Nel rapporto, il Garante sottolinea che «i luoghi di vita delle persone private della libertà devono essere configurati in maniera tale da non comportare una ricaduta sulle capacità psico-fisiche, giacché altrimenti la pena detentiva rischierebbe di assumere la connotazione di “pena corporale”, ovviamente espunta dal nostro come da tutti gli ordinamenti democratici». Tuttavia, aggiunge il Garante, nel corso delle visite effettuate sono state «riscontrate situazioni che poco si accordano con tali principi». Come, ad esempio, nella Casa circondariale di Cuneo, dove le finestre delle stanze detentive «riducono sensibilmente il passaggio di luce e di aria e non trovano nessuna ragionevole giustificazione». Tra le criticità, il Garante ha rilevato anche «la mancanza in taluni Istituti di un sistema di passaggio dei minori sotto i dodici anni – si legge nel rapporto -, che sono autorizzati a svolgere il colloquio oltre il vetro a diretto contatto con la persona detenuta. In Istituti come quelli dell’Aquila e di Tolmezzo il passaggio avviene attraverso una finestra: modalità poco rispettosa delle persone coinvolte».
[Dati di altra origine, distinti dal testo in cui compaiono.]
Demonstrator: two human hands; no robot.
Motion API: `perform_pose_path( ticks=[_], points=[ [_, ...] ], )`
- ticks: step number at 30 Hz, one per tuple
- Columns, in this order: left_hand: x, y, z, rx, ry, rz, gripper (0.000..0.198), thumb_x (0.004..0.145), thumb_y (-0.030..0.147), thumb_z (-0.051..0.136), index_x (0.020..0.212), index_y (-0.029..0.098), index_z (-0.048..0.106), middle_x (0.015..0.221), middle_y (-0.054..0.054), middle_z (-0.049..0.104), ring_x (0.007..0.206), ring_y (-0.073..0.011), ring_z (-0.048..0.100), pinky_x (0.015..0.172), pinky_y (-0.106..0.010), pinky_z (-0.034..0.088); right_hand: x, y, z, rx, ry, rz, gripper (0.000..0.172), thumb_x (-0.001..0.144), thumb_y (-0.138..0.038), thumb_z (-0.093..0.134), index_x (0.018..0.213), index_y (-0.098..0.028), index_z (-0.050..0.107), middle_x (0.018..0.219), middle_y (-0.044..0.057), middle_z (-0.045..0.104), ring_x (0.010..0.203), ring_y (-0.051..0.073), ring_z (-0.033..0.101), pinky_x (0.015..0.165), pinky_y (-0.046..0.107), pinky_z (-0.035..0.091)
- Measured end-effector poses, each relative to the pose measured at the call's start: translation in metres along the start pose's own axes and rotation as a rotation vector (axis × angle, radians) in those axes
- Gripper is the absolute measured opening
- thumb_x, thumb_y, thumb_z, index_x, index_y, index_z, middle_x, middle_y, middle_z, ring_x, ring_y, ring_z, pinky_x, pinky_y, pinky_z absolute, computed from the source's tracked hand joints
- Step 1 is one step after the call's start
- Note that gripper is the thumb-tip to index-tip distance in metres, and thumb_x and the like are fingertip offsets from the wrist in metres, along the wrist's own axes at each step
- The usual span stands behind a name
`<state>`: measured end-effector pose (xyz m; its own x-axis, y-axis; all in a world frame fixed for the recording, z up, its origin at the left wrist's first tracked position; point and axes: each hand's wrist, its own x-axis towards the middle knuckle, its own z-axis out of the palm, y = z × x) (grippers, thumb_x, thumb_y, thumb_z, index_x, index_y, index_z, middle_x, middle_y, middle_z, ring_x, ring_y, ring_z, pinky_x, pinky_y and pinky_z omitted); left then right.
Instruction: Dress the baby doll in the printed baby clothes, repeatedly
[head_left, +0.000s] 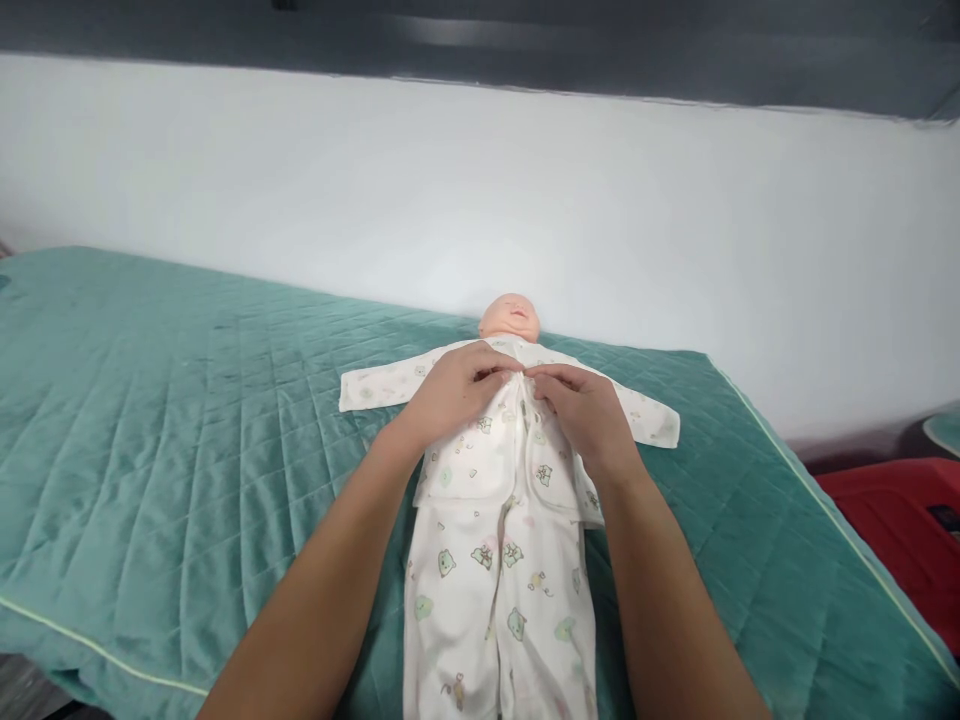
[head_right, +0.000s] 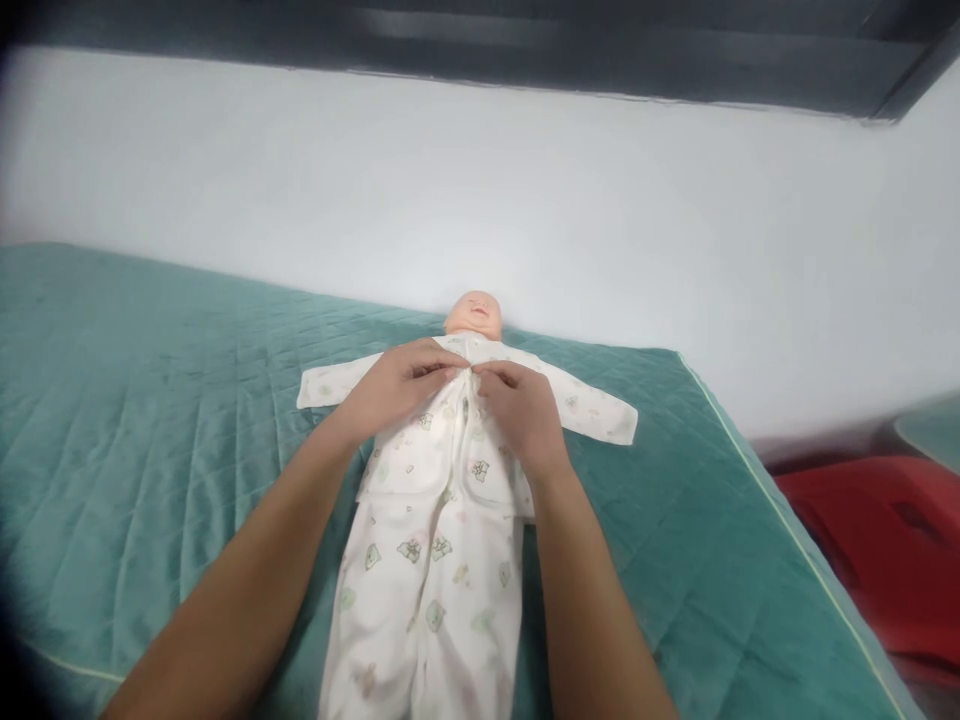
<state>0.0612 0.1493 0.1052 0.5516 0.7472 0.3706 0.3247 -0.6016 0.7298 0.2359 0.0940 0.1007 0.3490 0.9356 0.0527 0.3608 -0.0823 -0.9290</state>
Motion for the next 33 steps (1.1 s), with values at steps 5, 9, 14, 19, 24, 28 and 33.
perform_pose_path(
  ticks=[5,9,14,19,24,28,33],
  points=[
    [-0.002,0.0,-0.004,0.026,-0.003,-0.023,0.029,0.091,0.022,0.051,0.105,0.028,0.075,0.104,-0.002,0.071,0.099,-0.019,0.063,0.091,-0.032,0.047,0.0,0.003,0.0,-0.03,0.04,-0.071,0.022,0.073,-0.027,0.058,0.083,-0.023,0.077,0.081,0.001,0.073,0.071,0.017,0.058,0.065,0.028,0.041],
    [-0.001,-0.003,-0.003,0.026,-0.001,-0.036,0.029,0.091,0.022,0.051,0.103,0.029,0.076,0.103,-0.001,0.07,0.098,-0.0184,0.063,0.089,-0.031,0.047,-0.001,0.002,0.002,-0.055,0.046,-0.094,0.021,0.075,-0.027,0.057,0.081,-0.023,0.076,0.082,0.0,0.074,0.078,0.018,0.062,0.071,0.029,0.044],
    [0.0,-0.008,-0.001,-0.014,0.027,-0.048,0.027,0.09,0.021,0.053,0.099,0.028,0.077,0.1,-0.001,0.07,0.092,-0.0172,0.063,0.087,-0.03,0.047,0.0,0.001,0.001,-0.052,0.013,-0.107,0.019,0.075,-0.027,0.059,0.08,-0.023,0.077,0.089,0.001,0.076,0.085,0.019,0.064,0.077,0.03,0.045],
    [-0.001,-0.006,-0.001,-0.014,0.036,-0.046,0.027,0.09,0.021,0.053,0.097,0.028,0.078,0.098,-0.001,0.07,0.093,-0.0176,0.063,0.09,-0.031,0.047,-0.002,0.0,-0.008,-0.041,-0.107,-0.091,0.017,0.079,-0.032,0.062,0.08,-0.024,0.076,0.091,0.0,0.076,0.091,0.02,0.065,0.077,0.03,0.044],
    [0.0,-0.007,0.001,-0.008,0.041,-0.059,0.029,0.09,0.02,0.053,0.098,0.029,0.079,0.096,-0.001,0.068,0.091,-0.0169,0.063,0.085,-0.03,0.048,-0.003,-0.002,-0.016,-0.083,-0.187,-0.145,0.023,0.083,-0.04,0.064,0.072,-0.022,0.071,0.088,0.001,0.072,0.084,0.018,0.06,0.072,0.029,0.042],
    [0.0,-0.007,0.002,0.026,0.033,-0.053,0.03,0.091,0.021,0.051,0.101,0.029,0.079,0.095,-0.002,0.068,0.09,-0.0172,0.063,0.085,-0.03,0.048,-0.002,0.002,-0.018,-0.072,-0.196,-0.17,0.038,0.084,-0.049,0.064,0.059,-0.02,0.059,0.069,0.0,0.059,0.068,0.015,0.051,0.063,0.028,0.037],
    [0.0,-0.007,0.002,0.066,0.02,-0.011,0.031,0.093,0.022,0.049,0.106,0.028,0.077,0.096,-0.003,0.069,0.093,-0.0182,0.063,0.088,-0.032,0.047,0.0,0.01,-0.018,0.07,-0.159,-0.133,0.039,0.087,-0.053,0.062,0.069,-0.019,0.068,0.069,0.001,0.056,0.066,0.013,0.048,0.06,0.027,0.036]
  ],
)
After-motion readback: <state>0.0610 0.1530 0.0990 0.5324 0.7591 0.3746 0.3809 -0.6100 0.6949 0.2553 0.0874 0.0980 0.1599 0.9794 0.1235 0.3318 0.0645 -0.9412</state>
Inoltre, il Garante nazionale «ritiene del tutto incompatibile con il diritto alla riservatezza e, nel contempo, all’esercizio pieno del diritto alla tutela della salute, la presenza di personale di Polizia penitenziaria durante le visite mediche come prassi ordinaria e non come conseguenza di una richiesta specifica del medico in un altrettanto specifico e circostanziato caso». Per il Garante, «la lesione grave del rapporto fiduciario tra medico e paziente, conseguente a tale consuetudine, costituisce una ulteriore ragione per fare ritenere le descritte modalità di sorveglianza assolutamente inaccettabili». Tra le richieste del Garante, c’è anche quella di «disattivare o quantomeno schermare le telecamere collocate nei locali da bagno delle camere detentive al fine di garantire la riservatezza nell’espletamento delle proprie funzioni fisiologiche».
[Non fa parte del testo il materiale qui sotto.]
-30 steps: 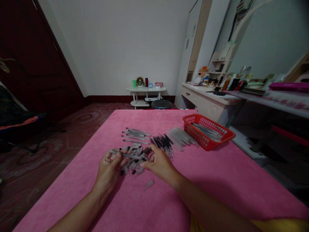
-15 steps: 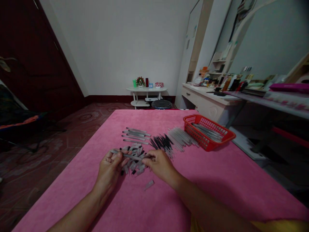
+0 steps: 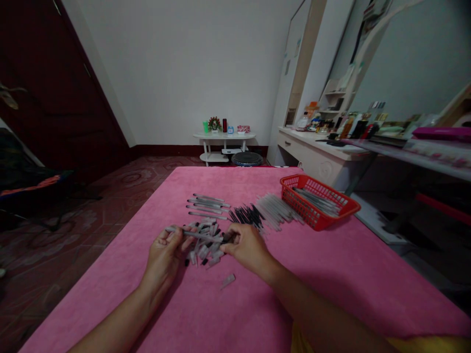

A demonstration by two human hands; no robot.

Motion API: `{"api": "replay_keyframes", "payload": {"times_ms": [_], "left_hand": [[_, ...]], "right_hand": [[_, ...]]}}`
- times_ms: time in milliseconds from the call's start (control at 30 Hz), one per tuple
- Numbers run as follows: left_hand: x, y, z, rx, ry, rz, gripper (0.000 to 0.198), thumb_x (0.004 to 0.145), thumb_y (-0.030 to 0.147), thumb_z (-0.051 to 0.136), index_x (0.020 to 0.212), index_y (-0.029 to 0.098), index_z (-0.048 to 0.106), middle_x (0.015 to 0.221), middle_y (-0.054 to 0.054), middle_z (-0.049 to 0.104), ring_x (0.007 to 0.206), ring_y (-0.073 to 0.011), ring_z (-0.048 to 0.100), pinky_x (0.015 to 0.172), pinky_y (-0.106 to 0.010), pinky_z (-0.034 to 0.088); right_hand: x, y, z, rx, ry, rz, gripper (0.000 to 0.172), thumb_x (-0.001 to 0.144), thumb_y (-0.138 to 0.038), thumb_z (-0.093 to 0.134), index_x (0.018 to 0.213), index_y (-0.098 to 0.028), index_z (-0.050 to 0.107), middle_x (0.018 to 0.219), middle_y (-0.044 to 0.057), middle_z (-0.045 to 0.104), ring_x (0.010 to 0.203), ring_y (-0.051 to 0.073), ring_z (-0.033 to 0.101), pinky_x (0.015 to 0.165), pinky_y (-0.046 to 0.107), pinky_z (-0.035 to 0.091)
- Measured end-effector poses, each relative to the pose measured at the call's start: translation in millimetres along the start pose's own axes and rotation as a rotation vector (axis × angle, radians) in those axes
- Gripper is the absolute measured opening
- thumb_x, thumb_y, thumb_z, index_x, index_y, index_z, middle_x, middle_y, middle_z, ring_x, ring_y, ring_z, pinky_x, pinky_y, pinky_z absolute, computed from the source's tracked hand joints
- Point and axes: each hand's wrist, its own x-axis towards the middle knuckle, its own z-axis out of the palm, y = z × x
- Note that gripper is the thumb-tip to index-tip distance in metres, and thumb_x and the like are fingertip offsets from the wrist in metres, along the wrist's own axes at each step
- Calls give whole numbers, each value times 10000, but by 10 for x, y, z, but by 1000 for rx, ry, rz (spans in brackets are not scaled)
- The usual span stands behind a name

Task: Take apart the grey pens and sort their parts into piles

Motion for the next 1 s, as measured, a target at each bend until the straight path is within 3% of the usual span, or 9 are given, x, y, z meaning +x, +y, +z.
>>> {"api": "replay_keyframes", "payload": {"times_ms": [100,300,533,667,867,1000], "left_hand": [[69,18,-46,-3,70,21,120,730,141,722,742,136,602,806,-30,700,787,-150,698,665,-201,585],[185,13,-137,-12,106,49,66,765,137,688,756,132,622,821,-37,700,809,-155,698,682,-205,592],[135,18,-93,-4,91,41,66,769,149,690,754,141,627,807,-38,711,800,-153,700,676,-208,594],[103,18,-79,-6,75,27,58,774,145,684,758,139,629,804,-40,717,787,-148,701,694,-218,593],[98,23,-51,0,79,27,77,761,141,696,743,138,621,789,-36,716,788,-157,704,693,-223,592],[68,29,-24,7,74,17,102,749,148,708,741,135,608,789,-41,715,772,-154,704,680,-220,590]], "right_hand": [[26,-7,-110,-116,-21,-24,118,647,-230,681,757,-188,695,650,-4,655,563,116,530,487,202,304],[83,24,-401,-339,-194,-86,81,673,-252,660,693,-208,726,656,2,688,602,133,587,512,222,298],[152,-6,-548,-571,1,9,140,710,-290,663,804,-217,738,779,49,718,696,178,621,539,254,296],[170,12,-576,-635,34,59,149,730,-285,653,835,-217,736,817,63,721,750,198,634,554,262,301],[185,99,-494,-539,37,-5,140,719,-252,656,822,-199,736,813,66,720,752,200,632,580,259,339],[150,83,-327,-184,-131,-118,243,717,-197,662,953,-173,712,741,22,699,641,138,601,559,214,367]]}}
Alle richieste di intervento proposte dal Garante ha risposto il Dipartimento dell’Amministrazione penitenziaria (Dap), con un documento che affronta, punto per punto, le criticità riscontrate dal Garante. Secondo il Dap, «tutte le misure adottate nei confronti dei sottoposti a regime differenziato sono in rapporto di congruità alle finalità di ordine e sicurezza proprie del provvedimento ministeriale e aderenti alla ratio preventiva di recisione delle comunicazioni tra organizzazioni criminali e il soggetto recluso e fra solidali reclusi, oltre che ad evitare affiliazioni o la nascita di nuove alleanze in carcere, contemperando prevenzione e garanzia». Infine, si legge nel documento del Dap, «si ritiene che l’utilizzo del termine “carcere duro” sia una definizione fuorviante».